The story of runaway sisters Rita, 82, Regina, 86, and Bernadette, 88, defying the church hierarchy made headlines across the globe.
The trio ran away from the care home the Catholic Church sent them to "against their will" and broke back into their abandoned convent at Goldenstein Castle in Elsbethen near the city of Salzburg in September, with the help of supporters.
The nuns' superior, Provost Markus Grasl of Reichersberg Abbey, repeatedly insisted the nuns be placed in a Catholic care home due to their ailing health and accused them of breaking their vows of obedience.
But on Friday church officials said the nuns could stay at Goldenstein "until further notice", adding that Grasl had put forward a proposal to resolve the dispute.
The proposal, seen by AFP, listed several conditions for the nuns to stay at the convent.
It called for the "immediate cessation... of all social media activities" and contact with the media.
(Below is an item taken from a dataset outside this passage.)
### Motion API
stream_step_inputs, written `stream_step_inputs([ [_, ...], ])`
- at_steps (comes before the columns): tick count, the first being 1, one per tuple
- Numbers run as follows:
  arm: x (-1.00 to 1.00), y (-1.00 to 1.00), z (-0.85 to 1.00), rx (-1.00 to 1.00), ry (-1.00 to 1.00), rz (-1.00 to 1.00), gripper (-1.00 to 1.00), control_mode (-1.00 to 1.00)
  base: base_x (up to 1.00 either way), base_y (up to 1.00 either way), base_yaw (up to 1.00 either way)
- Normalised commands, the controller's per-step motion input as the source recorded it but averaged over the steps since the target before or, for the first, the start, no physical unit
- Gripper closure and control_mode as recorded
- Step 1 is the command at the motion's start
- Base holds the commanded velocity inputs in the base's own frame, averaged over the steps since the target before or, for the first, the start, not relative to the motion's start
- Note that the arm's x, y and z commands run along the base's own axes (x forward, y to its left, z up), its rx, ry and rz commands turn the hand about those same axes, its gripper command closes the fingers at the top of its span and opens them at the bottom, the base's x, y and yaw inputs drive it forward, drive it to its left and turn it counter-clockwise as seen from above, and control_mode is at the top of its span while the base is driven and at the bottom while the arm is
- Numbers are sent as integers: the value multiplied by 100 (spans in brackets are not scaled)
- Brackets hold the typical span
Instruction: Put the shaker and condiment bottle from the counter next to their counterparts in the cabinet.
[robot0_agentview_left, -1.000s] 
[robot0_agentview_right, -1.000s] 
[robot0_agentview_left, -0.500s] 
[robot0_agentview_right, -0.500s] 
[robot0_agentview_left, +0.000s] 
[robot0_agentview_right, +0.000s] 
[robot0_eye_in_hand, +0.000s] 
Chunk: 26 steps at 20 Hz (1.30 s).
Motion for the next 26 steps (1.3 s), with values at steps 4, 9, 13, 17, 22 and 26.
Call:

Furthermore, the nuns must "dismiss lawyers and legal experts working for them with immediate effect".
Officials said they would provide medical care and nursing help for the nuns as well as spiritual support from a priest.
But if their health deteriorates and they "can no longer be looked after" appropriately in the convent, they will have to move to a nearby care home, they added.
"This is a unilateral proposal that... has not been discussed with the sisters... or with their helpers," their supporters said in a press release late on Friday, branding it another attempt by church hierarchy to "bamboozle" the nuns.
"All three sisters have unanimously decided not to sign this agreement for legal reasons," said the nuns' spokeswoman Christina Wirtenberger, according to Austrian press agency APA.
Grasl recently paid back around 64,000 euros ($74,000) in social welfare benefits he had received for the trio, according to local media.